*AIM OF THE TASK*:
Transcribe every entry exactly; the images stay out.

Records from a data collection
<<<<
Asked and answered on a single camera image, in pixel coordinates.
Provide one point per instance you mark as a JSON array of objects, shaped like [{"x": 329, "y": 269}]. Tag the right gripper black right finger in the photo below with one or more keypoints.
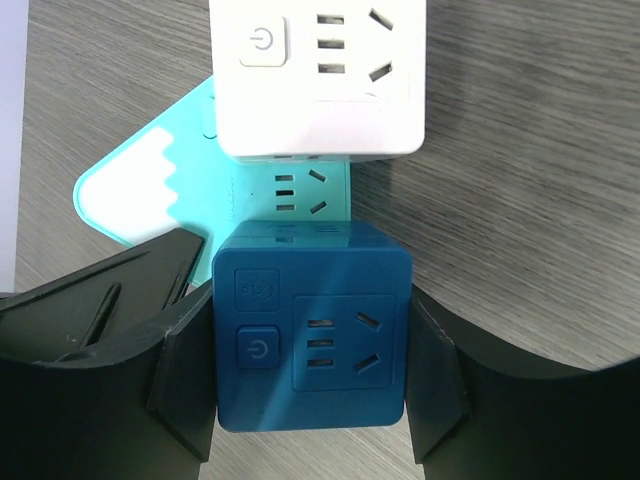
[{"x": 482, "y": 408}]

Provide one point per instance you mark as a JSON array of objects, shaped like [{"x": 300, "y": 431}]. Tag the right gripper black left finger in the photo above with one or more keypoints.
[{"x": 108, "y": 372}]

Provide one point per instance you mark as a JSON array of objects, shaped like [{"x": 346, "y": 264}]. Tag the blue cube socket plug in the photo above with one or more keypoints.
[{"x": 311, "y": 326}]

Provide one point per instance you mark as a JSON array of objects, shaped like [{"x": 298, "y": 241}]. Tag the teal triangular socket base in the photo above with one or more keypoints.
[{"x": 173, "y": 173}]

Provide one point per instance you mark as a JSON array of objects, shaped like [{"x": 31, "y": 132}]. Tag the white cube socket plug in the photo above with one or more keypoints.
[{"x": 339, "y": 80}]
>>>>
*RESPONSE TO THIS TASK*:
Asked and answered on a single camera image, in pixel coordinates.
Provide one point per instance you mark as a JSON array of objects, shaped like [{"x": 329, "y": 269}]. Tag the right gripper black right finger in the photo below with one or more keypoints.
[{"x": 482, "y": 408}]

Provide one point per instance you mark as a JSON array of objects, shaped like [{"x": 300, "y": 431}]. Tag the right gripper black left finger in the photo above with one or more keypoints.
[{"x": 108, "y": 372}]

Provide one point per instance you mark as a JSON array of objects, shaped like [{"x": 346, "y": 264}]. Tag the blue cube socket plug in the photo above with one or more keypoints.
[{"x": 311, "y": 326}]

Provide one point per instance you mark as a JSON array of objects, shaped like [{"x": 298, "y": 241}]. Tag the teal triangular socket base in the photo above with one or more keypoints.
[{"x": 173, "y": 173}]

Provide one point per instance you mark as a JSON array of objects, shaped like [{"x": 31, "y": 132}]. Tag the white cube socket plug in the photo above with one or more keypoints.
[{"x": 339, "y": 80}]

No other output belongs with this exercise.